L'UNESCO vient de présenter, dans les vastes espaces des salles Miro, une rétrospective Braun-Vega : pourquoi a-t-elle duré si peu de temps ? (16-20 avril) C'était l'occasion de prendre la véritable dimension du peintre péruvien souvent mal compris en France, le pays où il a pourtant choisi de vivre. Le commissaire, Christian Noorbergen, note que « Herman Braun-Vega prend d'admirables distances avec les surfaces de l'ego. Il plonge au profond de l'acte créatif, en faisant mémoire vive de ce qui l'a construit. » Ce qui l'a construit, c'est l'histoire de la peinture. Braun-Vega a toute sa vie interrogé les maîtres : chez Rembrandt et Vélasquez, Ingres et La Tour, Manet et Monet, Cézanne et Picasso, il se saisit de langages dont il ose nourrir sa propre peinture, avec un immense respect qui n'exclut pas une bonne dose d'affectueuse impertinence, et beaucoup de liberté dans l'emprunt des termes.

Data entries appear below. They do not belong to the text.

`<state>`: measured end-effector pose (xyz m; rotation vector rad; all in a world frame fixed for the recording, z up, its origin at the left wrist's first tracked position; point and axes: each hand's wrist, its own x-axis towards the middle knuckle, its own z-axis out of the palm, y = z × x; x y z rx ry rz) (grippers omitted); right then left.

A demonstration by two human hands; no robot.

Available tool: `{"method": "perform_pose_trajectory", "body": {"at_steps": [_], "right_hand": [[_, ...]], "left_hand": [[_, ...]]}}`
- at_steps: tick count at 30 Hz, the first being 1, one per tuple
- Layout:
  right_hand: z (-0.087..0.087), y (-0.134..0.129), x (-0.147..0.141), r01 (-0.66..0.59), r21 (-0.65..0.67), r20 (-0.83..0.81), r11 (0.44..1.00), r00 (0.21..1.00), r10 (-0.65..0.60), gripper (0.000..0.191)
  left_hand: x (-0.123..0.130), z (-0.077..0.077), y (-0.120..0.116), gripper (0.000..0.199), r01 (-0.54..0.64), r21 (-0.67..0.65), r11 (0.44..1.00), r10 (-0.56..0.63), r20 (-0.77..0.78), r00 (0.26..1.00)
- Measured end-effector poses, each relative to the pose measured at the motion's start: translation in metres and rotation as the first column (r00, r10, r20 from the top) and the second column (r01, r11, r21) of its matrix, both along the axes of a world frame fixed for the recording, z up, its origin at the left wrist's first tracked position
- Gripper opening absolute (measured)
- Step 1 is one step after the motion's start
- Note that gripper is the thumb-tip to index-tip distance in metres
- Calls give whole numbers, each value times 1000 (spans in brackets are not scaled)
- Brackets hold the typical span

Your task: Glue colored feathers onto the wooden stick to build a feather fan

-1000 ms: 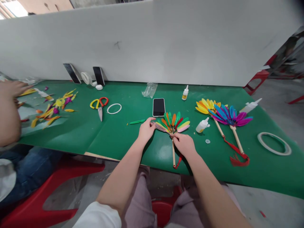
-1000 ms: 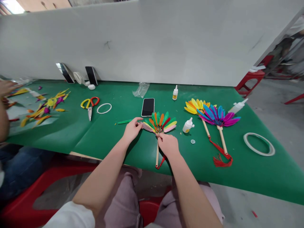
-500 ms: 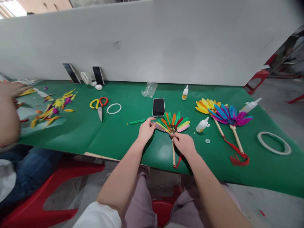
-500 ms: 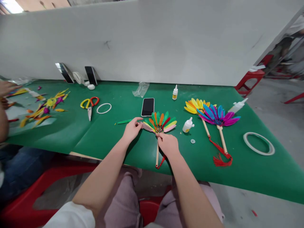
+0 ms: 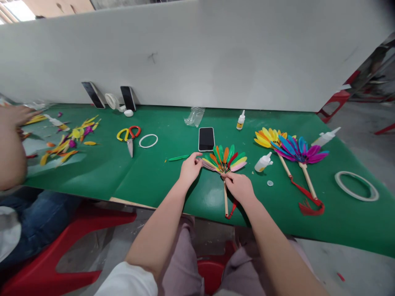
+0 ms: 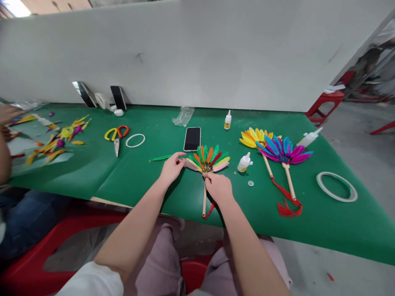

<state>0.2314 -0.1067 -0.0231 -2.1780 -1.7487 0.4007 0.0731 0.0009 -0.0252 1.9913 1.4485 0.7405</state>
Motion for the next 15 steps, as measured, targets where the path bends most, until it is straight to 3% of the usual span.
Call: {"method": "perform_pose_trajectory", "body": {"at_steps": [9, 15], "right_hand": [[-3, -1, 2, -15, 49, -32, 999, 999, 16, 29], [0, -9, 5, -20, 188, -134, 982, 990, 46, 31]], "left_hand": [[1, 0, 1, 25, -3, -5, 1000, 3, 13, 1000], [0, 0, 2, 25, 3, -1, 1000, -3, 18, 1000]]}}
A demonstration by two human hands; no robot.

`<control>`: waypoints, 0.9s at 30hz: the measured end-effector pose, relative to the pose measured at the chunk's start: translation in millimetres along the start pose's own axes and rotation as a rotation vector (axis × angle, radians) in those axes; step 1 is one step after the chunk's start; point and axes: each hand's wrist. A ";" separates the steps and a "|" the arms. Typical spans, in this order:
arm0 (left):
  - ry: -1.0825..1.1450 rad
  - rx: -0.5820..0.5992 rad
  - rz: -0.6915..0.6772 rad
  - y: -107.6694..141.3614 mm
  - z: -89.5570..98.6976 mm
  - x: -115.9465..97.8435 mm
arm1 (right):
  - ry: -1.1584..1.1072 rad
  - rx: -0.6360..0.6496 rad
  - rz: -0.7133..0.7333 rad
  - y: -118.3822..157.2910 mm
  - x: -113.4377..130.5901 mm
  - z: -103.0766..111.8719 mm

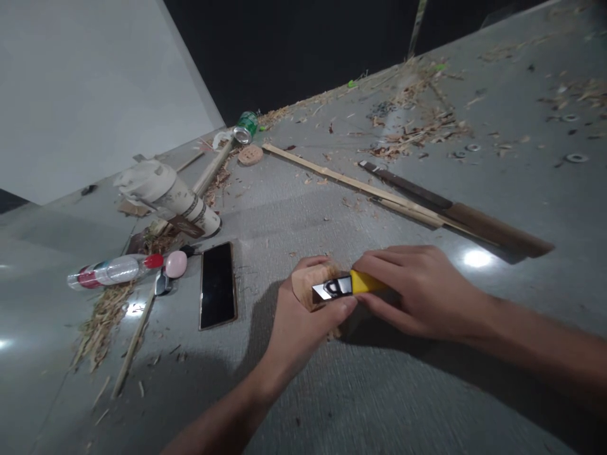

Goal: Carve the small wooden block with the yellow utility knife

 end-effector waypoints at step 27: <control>0.019 -0.016 -0.034 -0.7 -2.3 0.6 | -0.004 -0.042 0.011 0.2 2.3 -0.1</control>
Point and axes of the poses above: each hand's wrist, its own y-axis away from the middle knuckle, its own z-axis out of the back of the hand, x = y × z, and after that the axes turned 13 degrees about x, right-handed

Un langage, mais des styles. La peinture d'Herman Braun-Vega aborde de front le problème de l'autonomie de l'oeuvre, dès lors qu'elle procède d'insertions de matières et manières apparemment hétérogènes. A ceux qui s'étonneront de voir l'écorché du professeur Tulp muni d'un pied à la Picasso, on pourra répondre que les plus beaux reliquaires médiévaux incorporent souvent des pierres antiques ( La leçon... à la campagne d'après Rembrandt, 1984, acrylique sur toile) La juxtaposition des styles fut la règle dans le passé, a observé Meyer Schapiro, « on épouvait pas le besoin de restaurer un ouvrage endommagé ou de compléter un ouvrage inachevé dans le style d'origine. » L'idéal rigoureux de la cohérence est essentiellement moderne. Il fallait être Picasso hier et Braun-Vega aujourd'hui pour oser bousculer cet impératif catégorique.

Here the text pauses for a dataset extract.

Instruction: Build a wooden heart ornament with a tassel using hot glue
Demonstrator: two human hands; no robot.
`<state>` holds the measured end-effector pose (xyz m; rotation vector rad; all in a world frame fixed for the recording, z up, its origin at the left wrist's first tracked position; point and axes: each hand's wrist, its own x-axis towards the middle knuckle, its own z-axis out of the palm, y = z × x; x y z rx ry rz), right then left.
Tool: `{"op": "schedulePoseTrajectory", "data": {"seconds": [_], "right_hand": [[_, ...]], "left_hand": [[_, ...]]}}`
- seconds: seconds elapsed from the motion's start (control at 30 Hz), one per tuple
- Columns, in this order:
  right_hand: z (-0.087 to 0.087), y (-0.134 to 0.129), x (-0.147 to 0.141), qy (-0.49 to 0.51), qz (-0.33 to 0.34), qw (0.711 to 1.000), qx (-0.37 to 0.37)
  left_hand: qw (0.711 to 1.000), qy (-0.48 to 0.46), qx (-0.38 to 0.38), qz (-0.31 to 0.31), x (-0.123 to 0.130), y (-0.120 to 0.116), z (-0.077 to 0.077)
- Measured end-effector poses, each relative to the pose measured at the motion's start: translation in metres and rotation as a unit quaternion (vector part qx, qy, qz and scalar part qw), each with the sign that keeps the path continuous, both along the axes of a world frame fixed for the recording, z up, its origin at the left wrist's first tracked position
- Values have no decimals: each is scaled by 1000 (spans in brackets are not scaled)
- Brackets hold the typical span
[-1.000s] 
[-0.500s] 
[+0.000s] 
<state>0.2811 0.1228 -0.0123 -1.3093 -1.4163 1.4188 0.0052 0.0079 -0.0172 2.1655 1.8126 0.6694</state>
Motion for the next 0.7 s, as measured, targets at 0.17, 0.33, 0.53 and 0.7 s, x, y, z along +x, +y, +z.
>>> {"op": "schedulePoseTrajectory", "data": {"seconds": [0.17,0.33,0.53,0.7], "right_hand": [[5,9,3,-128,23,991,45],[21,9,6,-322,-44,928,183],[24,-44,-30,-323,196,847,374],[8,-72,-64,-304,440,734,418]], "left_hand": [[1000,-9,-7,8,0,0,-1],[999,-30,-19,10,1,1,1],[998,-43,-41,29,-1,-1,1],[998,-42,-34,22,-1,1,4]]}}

Mais Braun-Vega ne renoue pas avec le langage pictural de ses anciens pour le subvertir : s'il casse des images célèbres, s'il opère en elles des déplacements de sens insolites, c'est pour affirmer et témoigner, non pour nier. Affirmer, premièrement, que les peintres appartiennent à une même famille. Braun-Vega a réalisé en 1983 un tableau-manifeste (Caramba) dans lequel on reconnaissait sept peintres familièrement groupés autour de lui (Cézanne, Picasso, Goya, Rembrandt, Vélasquez, Ingres et Matisse...) Témoigner, deuxièmement, de ce que la peinture n'est pas innocente, qu'elle est toujours située socialement et politiquement, et que le « message » du peintre dépasse singulièrement - qu'il le veuille ou non - le jeu des formes et des couleurs qu'il déploie sur la toile. L'art, prétexte de l'art ? Comme toujours certes ! Mais on aura compris que Braun-Vega, s'il a choisi de faire du prétexte lui-même une condition nécessaire de son travail, montre que cette condition nécessaire n'est pas suffisante : la réalité du monde est toujours présente dans son oeuvre, avec ses beautés et ses contrastes, en l'occurrence souvent de terribles contradictions. Ces dernières ne peuvent être surmontées que par le mystérieux pouvoir de la peinture. C'est ce qui apparaissait dans cette superbe et trop rapide exposition.